### WHAT TO PRODUCE
With the pictures set aside, write out all of the data exactly as it stands.

(Data extracted from a collection)
---
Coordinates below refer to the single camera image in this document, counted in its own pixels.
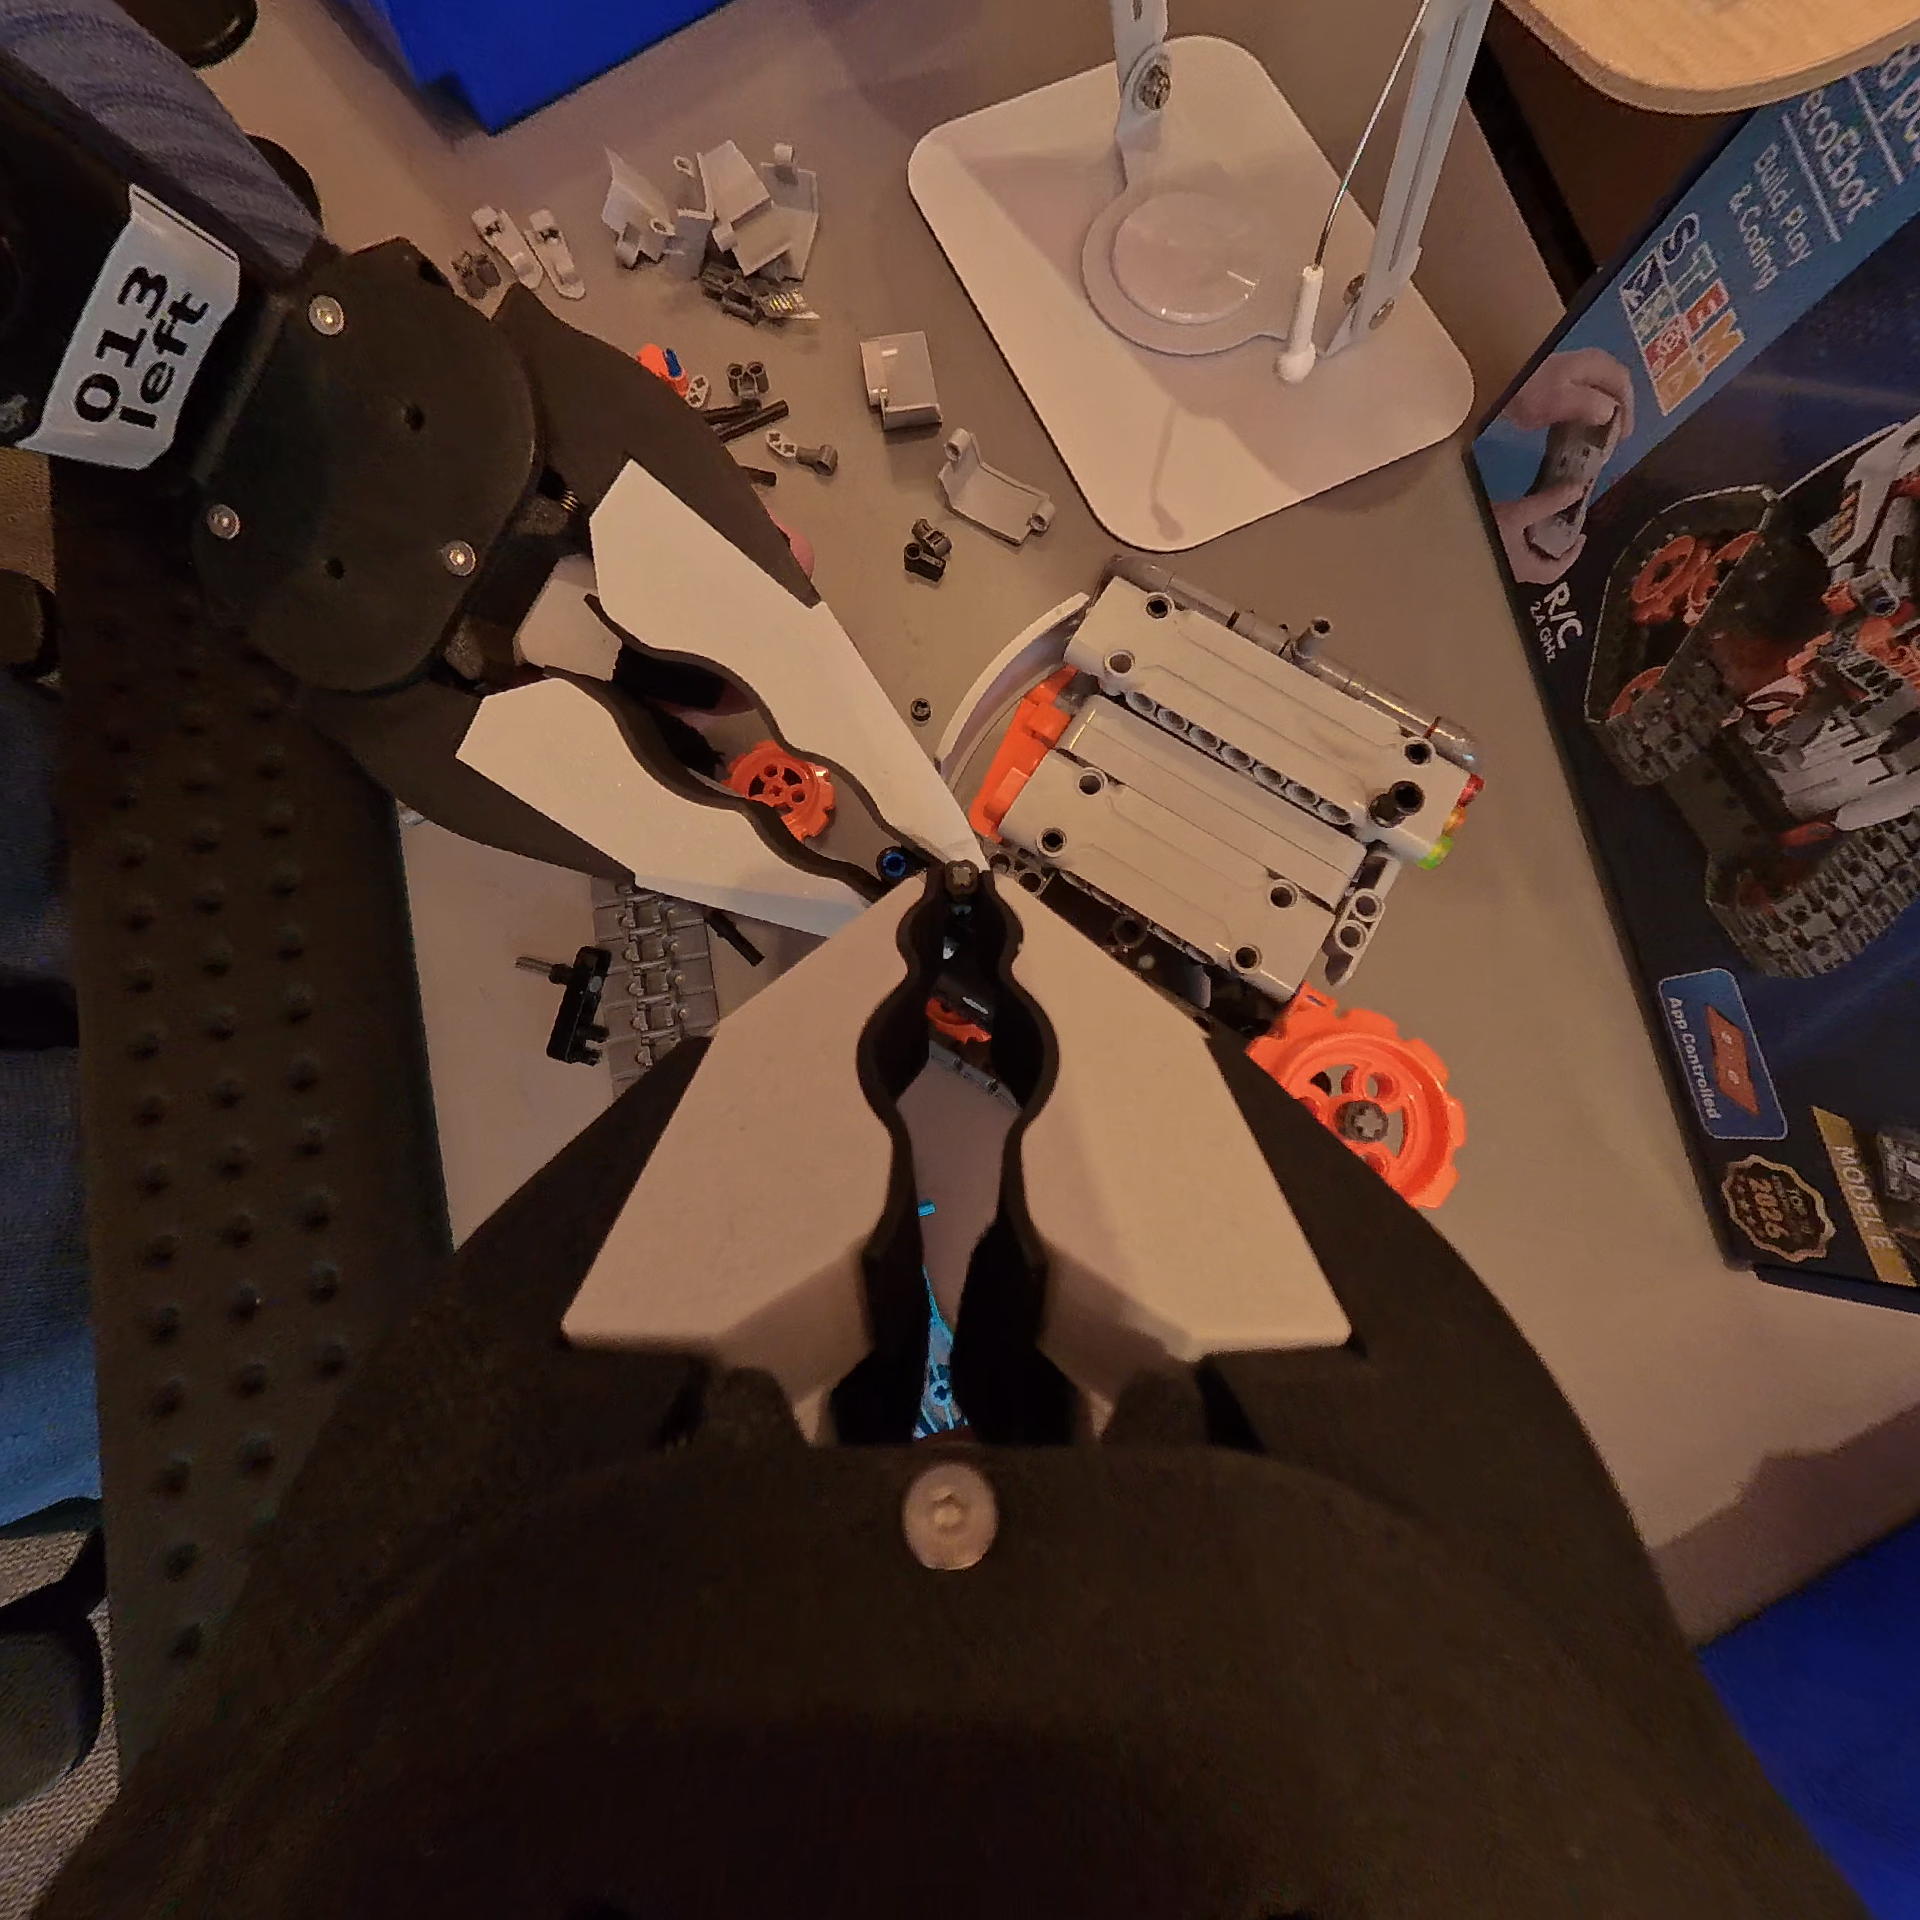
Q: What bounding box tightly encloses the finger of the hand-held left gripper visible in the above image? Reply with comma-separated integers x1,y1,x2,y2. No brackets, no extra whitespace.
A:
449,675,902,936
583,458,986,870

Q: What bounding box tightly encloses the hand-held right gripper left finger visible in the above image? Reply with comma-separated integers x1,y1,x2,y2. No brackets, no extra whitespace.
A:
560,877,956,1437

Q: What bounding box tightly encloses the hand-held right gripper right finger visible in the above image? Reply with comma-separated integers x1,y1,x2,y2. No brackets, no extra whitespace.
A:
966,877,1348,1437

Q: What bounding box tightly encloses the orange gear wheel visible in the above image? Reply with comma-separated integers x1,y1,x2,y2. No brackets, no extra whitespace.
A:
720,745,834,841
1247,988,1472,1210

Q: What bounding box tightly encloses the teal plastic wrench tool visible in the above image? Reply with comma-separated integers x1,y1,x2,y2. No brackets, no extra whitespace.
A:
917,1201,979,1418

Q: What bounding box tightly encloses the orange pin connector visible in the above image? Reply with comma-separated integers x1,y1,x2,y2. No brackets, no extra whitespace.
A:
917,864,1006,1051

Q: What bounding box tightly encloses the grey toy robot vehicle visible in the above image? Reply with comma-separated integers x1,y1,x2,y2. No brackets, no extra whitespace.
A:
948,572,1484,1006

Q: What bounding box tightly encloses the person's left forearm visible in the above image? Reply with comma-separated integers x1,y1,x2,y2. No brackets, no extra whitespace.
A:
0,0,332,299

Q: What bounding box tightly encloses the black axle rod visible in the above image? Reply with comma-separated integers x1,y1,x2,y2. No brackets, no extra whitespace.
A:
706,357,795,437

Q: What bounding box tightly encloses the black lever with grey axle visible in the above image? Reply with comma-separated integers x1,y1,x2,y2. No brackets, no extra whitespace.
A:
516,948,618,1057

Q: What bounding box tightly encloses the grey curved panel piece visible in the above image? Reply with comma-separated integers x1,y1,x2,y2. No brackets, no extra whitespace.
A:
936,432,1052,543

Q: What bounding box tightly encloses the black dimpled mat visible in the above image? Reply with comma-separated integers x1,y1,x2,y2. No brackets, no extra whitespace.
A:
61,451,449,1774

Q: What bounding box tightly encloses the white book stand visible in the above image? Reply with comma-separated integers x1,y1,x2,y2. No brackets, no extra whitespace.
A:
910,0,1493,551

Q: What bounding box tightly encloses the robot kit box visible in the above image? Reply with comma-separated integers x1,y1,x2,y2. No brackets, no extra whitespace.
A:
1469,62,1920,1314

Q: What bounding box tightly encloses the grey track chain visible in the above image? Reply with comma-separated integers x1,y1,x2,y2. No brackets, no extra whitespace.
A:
---
### EXPECTED OUTPUT
Coordinates below refer to the single camera image in this document, counted in its own pixels.
Q: What bounding box tightly encloses the finger of the hand-held left gripper visible in the above image? Reply with comma-separated integers x1,y1,x2,y2. No brackets, no extra whitespace.
A:
449,675,902,936
583,458,986,870

Q: What bounding box tightly encloses the hand-held right gripper left finger visible in the above image? Reply with comma-separated integers x1,y1,x2,y2. No brackets, no extra whitespace.
A:
560,877,956,1437

Q: What bounding box tightly encloses the hand-held right gripper right finger visible in the above image? Reply with comma-separated integers x1,y1,x2,y2. No brackets, no extra whitespace.
A:
966,877,1348,1437

Q: What bounding box tightly encloses the orange gear wheel visible in the above image? Reply with comma-separated integers x1,y1,x2,y2. No brackets, no extra whitespace.
A:
720,745,834,841
1247,988,1472,1210

Q: What bounding box tightly encloses the teal plastic wrench tool visible in the above image? Reply with comma-separated integers x1,y1,x2,y2. No brackets, no extra whitespace.
A:
917,1201,979,1418

Q: What bounding box tightly encloses the orange pin connector visible in the above image? Reply with comma-separated integers x1,y1,x2,y2. No brackets, no extra whitespace.
A:
917,864,1006,1051

Q: What bounding box tightly encloses the grey toy robot vehicle visible in the above image? Reply with comma-separated integers x1,y1,x2,y2. No brackets, no extra whitespace.
A:
948,572,1484,1006

Q: What bounding box tightly encloses the person's left forearm visible in the above image? Reply with comma-separated integers x1,y1,x2,y2. No brackets, no extra whitespace.
A:
0,0,332,299

Q: What bounding box tightly encloses the black axle rod visible in the above image? Reply with comma-separated integers x1,y1,x2,y2. No brackets, no extra whitespace.
A:
706,357,795,437

Q: What bounding box tightly encloses the black lever with grey axle visible in the above image? Reply with comma-separated integers x1,y1,x2,y2. No brackets, no extra whitespace.
A:
516,948,618,1057

Q: What bounding box tightly encloses the grey curved panel piece visible in the above image? Reply with comma-separated integers x1,y1,x2,y2. No brackets, no extra whitespace.
A:
936,432,1052,543

Q: What bounding box tightly encloses the black dimpled mat visible in the above image? Reply with comma-separated integers x1,y1,x2,y2. No brackets, no extra whitespace.
A:
61,451,449,1774

Q: What bounding box tightly encloses the white book stand visible in the above image? Reply with comma-separated integers x1,y1,x2,y2. No brackets, no extra whitespace.
A:
910,0,1493,551

Q: What bounding box tightly encloses the robot kit box visible in the above image? Reply with comma-separated integers x1,y1,x2,y2. No brackets, no extra whitespace.
A:
1469,62,1920,1314

Q: What bounding box tightly encloses the grey track chain visible in the above image? Reply with comma-separated integers x1,y1,x2,y2. No brackets, no extra whitespace.
A:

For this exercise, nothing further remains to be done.